Slouching Towards Branson (Audio Version)
| No. | Title | Length |
|---|---|---|
| 1. | "Slouching Towards Bethlehem" | 3:48 |
| 2. | "The Black Box Warrior vs. The Pants (The Bitter End NYC)" | 9:32 |
| 3. | "Slingshot Through the Poconos in the Batmobile!" | 1:34 |
| 4. | "6up 5oh Copout (The Bitter End NYC)" | 4:01 |
| 5. | "Into the Sunset with No Goodbyes" | 1:44 |
| 6. | "Cicada Days (The Bitter End NYC)" | 4:36 |
| 7. | "A Man in New Pants" | 3:56 |
| 8. | "Against the Kitchen Floor (The Bitter End NYC)" | 5:30 |
| 9. | "Revelations" | 3:50 |
| 10. | "And if I Did, You Deserved It (Pittsburgh Winery)" | 3:54 |
| 11. | "A Man for Whom the World as he Understood it No Longer Existed" | 4:46 |
| 12. | "The Christian Las Vegas is Not Holding" | 3:51 |
| 13. | "2econd 2ight 2eer (Pittsburgh Winery)" | 3:49 |
| 14. | "Salvation" | 6:27 |
| 15. | "Memento Mori (Chameleon Lounge, Spokane)" | 3:48 |
| 16. | "The Service" | 2:57 |
| 17. | "Things Fall Apart" | 9:55 |
| 18. | "Laplace's Angel (Aladdin Theater, Portland OR)" | 4:15 |
| 19. | "Slingshot Through the Ozarks in the Subaru!" | 2:24 |
| 20. | "The Live Entertainment Capital of the Entire Universe is not Holding" | 2:24 |
| 21. | "Well, Better than the Alternative (World's Largest Windchime, Casey, IL)" | 4:14 |
| 22. | "Slouching Towards Branson" | 3:28 |
| 23. | "White Noise (The Bitter End NYC)" | 4:40 |
| Total length: |  | 1:39:31 |

== Critical reception ==
The film has received mostly positive reviews.
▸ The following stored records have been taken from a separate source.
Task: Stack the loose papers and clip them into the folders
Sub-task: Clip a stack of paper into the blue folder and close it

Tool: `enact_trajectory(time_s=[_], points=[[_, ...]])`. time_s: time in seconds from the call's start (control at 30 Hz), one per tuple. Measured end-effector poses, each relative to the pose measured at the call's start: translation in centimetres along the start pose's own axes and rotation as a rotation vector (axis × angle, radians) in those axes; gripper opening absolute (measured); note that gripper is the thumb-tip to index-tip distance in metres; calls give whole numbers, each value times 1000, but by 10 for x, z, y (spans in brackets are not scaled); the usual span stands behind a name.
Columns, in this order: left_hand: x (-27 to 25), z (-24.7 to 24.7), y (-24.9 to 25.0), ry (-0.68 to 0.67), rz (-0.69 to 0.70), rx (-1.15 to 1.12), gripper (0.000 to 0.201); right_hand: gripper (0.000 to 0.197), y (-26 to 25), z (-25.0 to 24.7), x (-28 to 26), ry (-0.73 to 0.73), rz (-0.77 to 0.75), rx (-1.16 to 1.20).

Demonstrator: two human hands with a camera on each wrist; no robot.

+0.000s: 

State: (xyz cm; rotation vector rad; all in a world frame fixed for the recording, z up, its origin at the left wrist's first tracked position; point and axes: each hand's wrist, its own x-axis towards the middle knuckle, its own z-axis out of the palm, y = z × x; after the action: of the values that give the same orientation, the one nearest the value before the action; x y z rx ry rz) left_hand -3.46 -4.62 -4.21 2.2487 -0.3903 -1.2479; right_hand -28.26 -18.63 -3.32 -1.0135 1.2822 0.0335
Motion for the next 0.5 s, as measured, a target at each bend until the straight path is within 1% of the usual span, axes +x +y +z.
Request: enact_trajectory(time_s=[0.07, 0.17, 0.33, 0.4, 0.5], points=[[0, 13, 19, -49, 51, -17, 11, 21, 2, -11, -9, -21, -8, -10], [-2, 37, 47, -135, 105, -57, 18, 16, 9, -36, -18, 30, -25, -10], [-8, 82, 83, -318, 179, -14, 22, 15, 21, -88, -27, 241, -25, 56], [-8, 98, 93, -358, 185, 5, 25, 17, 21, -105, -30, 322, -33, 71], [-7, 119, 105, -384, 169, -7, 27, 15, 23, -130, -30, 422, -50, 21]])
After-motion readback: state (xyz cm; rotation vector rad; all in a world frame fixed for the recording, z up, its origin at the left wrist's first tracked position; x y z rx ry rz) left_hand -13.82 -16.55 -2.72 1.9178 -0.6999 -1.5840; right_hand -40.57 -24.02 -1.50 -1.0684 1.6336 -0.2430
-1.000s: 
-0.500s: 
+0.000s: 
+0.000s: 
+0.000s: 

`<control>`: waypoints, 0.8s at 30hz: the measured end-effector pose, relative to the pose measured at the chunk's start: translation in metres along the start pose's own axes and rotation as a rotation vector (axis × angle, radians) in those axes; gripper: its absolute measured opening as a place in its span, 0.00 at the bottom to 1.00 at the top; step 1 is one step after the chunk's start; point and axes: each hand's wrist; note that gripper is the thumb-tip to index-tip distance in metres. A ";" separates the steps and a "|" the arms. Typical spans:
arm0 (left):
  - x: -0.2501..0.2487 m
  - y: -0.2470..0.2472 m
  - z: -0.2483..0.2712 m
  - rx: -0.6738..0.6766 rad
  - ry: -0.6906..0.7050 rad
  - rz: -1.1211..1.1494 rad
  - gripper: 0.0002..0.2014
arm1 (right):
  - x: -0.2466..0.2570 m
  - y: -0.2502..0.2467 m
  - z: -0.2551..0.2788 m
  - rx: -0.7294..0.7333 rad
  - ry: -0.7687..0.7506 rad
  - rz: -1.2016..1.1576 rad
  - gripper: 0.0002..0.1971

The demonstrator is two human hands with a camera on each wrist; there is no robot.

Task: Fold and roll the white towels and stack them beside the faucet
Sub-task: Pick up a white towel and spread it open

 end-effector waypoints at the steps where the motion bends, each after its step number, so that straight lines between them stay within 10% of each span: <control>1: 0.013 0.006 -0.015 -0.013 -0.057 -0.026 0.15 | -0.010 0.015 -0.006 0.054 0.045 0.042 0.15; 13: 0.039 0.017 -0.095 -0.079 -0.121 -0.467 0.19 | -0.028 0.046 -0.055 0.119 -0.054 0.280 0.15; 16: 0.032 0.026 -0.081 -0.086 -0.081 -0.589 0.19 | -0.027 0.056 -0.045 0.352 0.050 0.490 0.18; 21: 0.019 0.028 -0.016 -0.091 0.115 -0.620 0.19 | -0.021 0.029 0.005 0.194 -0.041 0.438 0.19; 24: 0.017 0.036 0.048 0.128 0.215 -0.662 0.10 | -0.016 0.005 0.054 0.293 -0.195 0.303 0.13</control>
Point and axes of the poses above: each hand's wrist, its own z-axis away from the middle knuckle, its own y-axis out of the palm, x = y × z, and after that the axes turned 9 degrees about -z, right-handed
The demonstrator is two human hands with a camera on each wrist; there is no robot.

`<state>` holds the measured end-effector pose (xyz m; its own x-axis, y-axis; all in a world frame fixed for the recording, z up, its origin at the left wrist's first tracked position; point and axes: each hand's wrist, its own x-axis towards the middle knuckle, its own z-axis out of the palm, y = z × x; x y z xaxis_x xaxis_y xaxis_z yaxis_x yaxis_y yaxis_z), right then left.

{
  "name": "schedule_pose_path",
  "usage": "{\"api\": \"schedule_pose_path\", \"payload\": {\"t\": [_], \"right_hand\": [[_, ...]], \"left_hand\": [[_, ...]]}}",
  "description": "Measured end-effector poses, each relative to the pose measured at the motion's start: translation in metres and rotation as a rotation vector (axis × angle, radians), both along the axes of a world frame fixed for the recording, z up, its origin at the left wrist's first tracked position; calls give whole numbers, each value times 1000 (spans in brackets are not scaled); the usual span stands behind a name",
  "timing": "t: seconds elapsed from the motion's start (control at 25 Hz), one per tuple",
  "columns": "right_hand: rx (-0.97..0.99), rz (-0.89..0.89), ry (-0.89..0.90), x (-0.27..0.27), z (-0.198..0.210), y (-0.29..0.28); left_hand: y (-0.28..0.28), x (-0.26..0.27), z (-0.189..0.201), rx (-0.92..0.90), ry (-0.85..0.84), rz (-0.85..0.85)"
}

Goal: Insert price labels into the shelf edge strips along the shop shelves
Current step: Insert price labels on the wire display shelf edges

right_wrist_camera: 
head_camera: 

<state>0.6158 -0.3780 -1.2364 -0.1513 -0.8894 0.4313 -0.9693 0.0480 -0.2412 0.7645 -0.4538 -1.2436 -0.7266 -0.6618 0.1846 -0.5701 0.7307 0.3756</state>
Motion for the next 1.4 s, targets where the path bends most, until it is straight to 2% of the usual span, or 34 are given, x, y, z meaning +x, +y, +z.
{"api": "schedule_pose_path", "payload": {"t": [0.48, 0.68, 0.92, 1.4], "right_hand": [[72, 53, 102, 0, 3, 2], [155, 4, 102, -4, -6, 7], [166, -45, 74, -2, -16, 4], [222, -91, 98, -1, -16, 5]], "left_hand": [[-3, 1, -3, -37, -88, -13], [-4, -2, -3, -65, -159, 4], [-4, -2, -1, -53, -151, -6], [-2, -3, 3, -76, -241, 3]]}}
Alex Gold, writing for Desert Sounds Mag, described the film as a "triumphant return" and praised its "genre-defying chaos that refuses every attempt at easy categorization" as well as Wood's "gift for finding comedy in existential dread." Writing for Salt House Creative, Daniel Widdowson referred to the film as "A philosophical spiral disguised as standup" with "Humour that is as intellectual as it is disarming." In a more mixed review, Del Pike writing for V13.net described the show as "unique" and described Wood as "likeable and quirky enough to hold your attention" but also wrote that the emotional impact of some stories "fall flat" and the show may feel "a tad overlong". Christopher Gonda, also writing for V13, called it "maximally creative and innovative." Kacie Fuller of KJHK called a live performance of Slouching "side-splitting" and "thought provoking and beautiful." The film received many small independent film festival awards.